Free Republic
Browse · Search
General/Chat
Topics · Post Article

Skip to comments.

China looks at ending sales of gasoline cars
Associated Press ^ | Sep 10, 2017 12:35 AM EDT | Joe McDonald

Posted on 09/09/2017 9:53:49 PM PDT by Olog-hai

China is joining France and Britain in announcing plans to end sales of gasoline and diesel cars.

China’s industry ministry is developing a timetable to end production and sale of traditional fuel cars and will promote development of electric technology, state media on Sunday cited a Cabinet official as saying.

The reports gave no possible target date, but Beijing is stepping up pressure on automakers to accelerate development of electrics.

China is the biggest auto market by number of vehicles sold, giving any policy changes outsize importance for the global industry.

A deputy industry minister, Xin Guobin, said at an auto industry forum on Saturday his ministry has begun “research on formulating a timetable to stop production and sales of traditional energy vehicles,” according to the Xinhua News Agency and the Communist Party newspaper People’s Daily.

France and Britain announced in July they will stop sales of gasoline and diesel automobiles by 2040 as part of efforts to reduce pollution and carbon emissions that contribute to global warming. …

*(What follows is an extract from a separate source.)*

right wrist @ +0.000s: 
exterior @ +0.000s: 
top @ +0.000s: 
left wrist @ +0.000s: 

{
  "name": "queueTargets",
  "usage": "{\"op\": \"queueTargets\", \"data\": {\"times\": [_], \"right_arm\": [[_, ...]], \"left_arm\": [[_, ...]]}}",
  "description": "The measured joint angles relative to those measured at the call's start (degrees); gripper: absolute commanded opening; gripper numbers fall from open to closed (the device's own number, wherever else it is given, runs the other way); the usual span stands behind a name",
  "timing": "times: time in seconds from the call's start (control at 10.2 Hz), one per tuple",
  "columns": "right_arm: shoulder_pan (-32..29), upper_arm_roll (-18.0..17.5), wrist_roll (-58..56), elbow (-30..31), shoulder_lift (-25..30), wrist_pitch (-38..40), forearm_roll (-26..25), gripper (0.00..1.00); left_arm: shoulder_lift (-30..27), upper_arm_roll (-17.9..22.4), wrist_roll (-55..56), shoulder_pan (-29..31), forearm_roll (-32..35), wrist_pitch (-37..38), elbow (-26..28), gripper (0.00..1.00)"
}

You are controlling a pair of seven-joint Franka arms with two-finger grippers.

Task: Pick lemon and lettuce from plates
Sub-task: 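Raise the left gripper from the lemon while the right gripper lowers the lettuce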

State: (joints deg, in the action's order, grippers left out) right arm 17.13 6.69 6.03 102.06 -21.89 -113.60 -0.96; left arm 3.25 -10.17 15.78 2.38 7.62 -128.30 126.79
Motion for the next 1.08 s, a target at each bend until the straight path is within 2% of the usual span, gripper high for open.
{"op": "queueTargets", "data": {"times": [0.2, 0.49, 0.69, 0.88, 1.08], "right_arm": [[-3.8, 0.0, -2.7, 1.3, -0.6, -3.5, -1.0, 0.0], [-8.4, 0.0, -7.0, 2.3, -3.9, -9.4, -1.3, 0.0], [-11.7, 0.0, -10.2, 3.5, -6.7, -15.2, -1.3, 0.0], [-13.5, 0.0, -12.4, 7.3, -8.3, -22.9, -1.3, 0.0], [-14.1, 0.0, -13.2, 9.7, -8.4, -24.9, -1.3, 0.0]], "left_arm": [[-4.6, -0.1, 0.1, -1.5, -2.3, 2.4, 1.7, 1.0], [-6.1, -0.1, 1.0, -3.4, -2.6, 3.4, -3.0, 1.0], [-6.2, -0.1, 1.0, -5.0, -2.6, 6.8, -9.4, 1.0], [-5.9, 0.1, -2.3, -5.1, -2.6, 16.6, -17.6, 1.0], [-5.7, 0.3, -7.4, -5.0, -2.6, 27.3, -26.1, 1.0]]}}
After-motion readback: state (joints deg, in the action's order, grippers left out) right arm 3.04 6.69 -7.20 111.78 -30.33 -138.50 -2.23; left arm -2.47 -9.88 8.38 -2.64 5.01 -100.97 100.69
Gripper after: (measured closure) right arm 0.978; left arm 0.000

(Excerpt) Read more at hosted.ap.org ...


TOPICS: Business/Economy; Local News; Travel
KEYWORDS: china; diesel; gasoline; redchina
Navigation: use the links below to view more comments.
first 1-2021-4041-60 next last

1 posted on 09/09/2017 9:53:49 PM PDT by Olog-hai
[ Post Reply | Private Reply | View Replies]

To: Olog-hai

Did no one tell them that that is up to battery technology improvements, not edicts from bureaucrats?

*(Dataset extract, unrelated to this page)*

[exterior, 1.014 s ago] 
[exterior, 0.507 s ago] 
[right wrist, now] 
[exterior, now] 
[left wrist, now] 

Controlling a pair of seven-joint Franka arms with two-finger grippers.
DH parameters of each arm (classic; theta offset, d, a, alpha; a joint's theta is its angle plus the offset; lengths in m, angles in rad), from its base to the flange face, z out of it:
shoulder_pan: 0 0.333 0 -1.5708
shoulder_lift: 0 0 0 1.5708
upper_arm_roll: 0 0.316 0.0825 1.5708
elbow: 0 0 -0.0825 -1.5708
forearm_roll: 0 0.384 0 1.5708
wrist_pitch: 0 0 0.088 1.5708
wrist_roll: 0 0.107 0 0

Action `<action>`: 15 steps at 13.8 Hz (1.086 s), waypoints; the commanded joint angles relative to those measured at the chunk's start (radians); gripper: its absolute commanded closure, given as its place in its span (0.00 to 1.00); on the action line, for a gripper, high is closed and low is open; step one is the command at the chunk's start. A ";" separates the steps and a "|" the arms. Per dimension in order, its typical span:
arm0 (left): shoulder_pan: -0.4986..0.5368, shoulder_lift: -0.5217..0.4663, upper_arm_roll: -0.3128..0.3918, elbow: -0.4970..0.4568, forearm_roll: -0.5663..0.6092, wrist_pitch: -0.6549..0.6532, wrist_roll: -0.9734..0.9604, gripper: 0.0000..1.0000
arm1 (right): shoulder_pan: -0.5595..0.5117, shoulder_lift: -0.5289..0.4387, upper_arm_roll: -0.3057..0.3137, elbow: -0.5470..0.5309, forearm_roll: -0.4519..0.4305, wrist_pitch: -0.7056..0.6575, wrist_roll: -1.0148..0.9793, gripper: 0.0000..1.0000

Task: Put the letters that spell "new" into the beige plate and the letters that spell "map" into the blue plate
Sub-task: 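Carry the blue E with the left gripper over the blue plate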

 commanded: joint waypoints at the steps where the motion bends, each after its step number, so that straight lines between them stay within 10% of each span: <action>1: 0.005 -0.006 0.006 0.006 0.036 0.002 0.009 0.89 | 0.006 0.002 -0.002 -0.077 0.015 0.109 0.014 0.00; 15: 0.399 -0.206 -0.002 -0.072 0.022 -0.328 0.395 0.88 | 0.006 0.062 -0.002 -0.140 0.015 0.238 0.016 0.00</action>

2 posted on 09/09/2017 9:56:42 PM PDT by 2ndDivisionVet (You cannot invade the mainland US. There'd be a rifle behind every blade of grass.)
[ Post Reply | Private Reply | To 1 | View Replies]

To: Olog-hai

It’s a silly plan but it breaks my heart to say this:

the leader in new nuclear power generation is actually China.

now they won’t have the required infrastructure in the next year too but in ten years you might be China.

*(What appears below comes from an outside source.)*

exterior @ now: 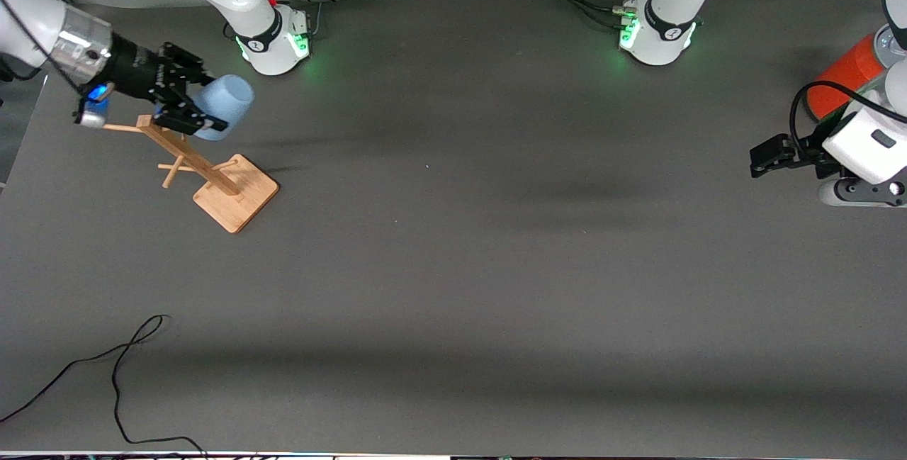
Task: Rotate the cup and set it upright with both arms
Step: 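Grasp the blue cup with the right gripper and slide it off the peg, then carry the cup with the right gripper and lay it on its side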
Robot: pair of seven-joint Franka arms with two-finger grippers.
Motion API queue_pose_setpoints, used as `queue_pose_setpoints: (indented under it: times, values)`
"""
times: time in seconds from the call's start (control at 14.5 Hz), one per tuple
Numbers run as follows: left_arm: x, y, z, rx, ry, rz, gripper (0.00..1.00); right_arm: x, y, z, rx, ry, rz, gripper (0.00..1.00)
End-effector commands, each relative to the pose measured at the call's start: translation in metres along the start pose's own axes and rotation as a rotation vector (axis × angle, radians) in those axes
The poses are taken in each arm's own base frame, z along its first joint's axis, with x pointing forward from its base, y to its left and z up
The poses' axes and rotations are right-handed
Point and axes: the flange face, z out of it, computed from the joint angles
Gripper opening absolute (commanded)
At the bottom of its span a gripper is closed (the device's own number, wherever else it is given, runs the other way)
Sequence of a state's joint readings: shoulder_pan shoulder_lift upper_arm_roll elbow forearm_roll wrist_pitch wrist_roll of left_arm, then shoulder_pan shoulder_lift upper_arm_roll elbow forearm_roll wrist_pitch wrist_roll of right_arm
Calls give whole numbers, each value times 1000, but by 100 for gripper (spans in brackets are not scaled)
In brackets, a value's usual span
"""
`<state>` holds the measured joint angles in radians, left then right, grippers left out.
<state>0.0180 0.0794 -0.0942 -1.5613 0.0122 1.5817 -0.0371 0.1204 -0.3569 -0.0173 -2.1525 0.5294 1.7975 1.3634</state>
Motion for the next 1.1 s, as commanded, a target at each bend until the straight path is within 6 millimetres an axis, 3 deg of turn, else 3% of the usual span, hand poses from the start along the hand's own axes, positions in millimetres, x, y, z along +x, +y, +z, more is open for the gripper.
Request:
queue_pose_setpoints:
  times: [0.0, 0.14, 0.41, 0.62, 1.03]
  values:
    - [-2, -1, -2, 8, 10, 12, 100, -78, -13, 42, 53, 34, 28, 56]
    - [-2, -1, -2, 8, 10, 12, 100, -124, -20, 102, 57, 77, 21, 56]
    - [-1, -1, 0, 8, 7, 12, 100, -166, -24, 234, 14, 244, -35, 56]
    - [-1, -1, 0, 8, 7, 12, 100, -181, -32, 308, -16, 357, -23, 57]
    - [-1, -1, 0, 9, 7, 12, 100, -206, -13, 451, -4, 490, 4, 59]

China is way way way more mature in their view about nuclear power generation.


3 posted on 09/09/2017 9:59:44 PM PDT by gaijin
[ Post Reply | Private Reply | To 1 | View Replies]

To: gaijin

Unlikely. Many bubbles are set to pop there. They’re too engaged in attempting to colonize and militarize the South China Sea right now too.


4 posted on 09/09/2017 10:06:41 PM PDT by Olog-hai ("No Republican, no matter how liberal, is going to woo a Democratic vote." -- Ronald Reagan, 1960)
[ Post Reply | Private Reply | To 3 | View Replies]

To: Olog-hai

What could possibly go wrong?


5 posted on 09/09/2017 10:06:59 PM PDT by Fiddlstix (Warning! This Is A Subliminal Tagline! Read it at your own risk!(Presented by TagLines R US))
[ Post Reply | Private Reply | To 1 | View Replies]

To: 2ndDivisionVet

Never mind once they run out of stolen technology, they do not have the kind of society that encourages or even allows innovation.


6 posted on 09/09/2017 10:08:04 PM PDT by Olog-hai ("No Republican, no matter how liberal, is going to woo a Democratic vote." -- Ronald Reagan, 1960)
[ Post Reply | Private Reply | To 2 | View Replies]

To: gaijin

Part of it too, is that China is a totalitarian regime. Still officially communist, though with many free market reforms. But as a totalitarian dictatorship, they will be able to do things that we can’t do in this country.


7 posted on 09/09/2017 10:08:44 PM PDT by Dilbert San Diego
[ Post Reply | Private Reply | To 3 | View Replies]

To: Dilbert San Diego
They have no free market over there; no competition is permitted there, and as the Manifesto points out, the CPC is taking private property “by degrees” from the bourgeoisie rather than all at once.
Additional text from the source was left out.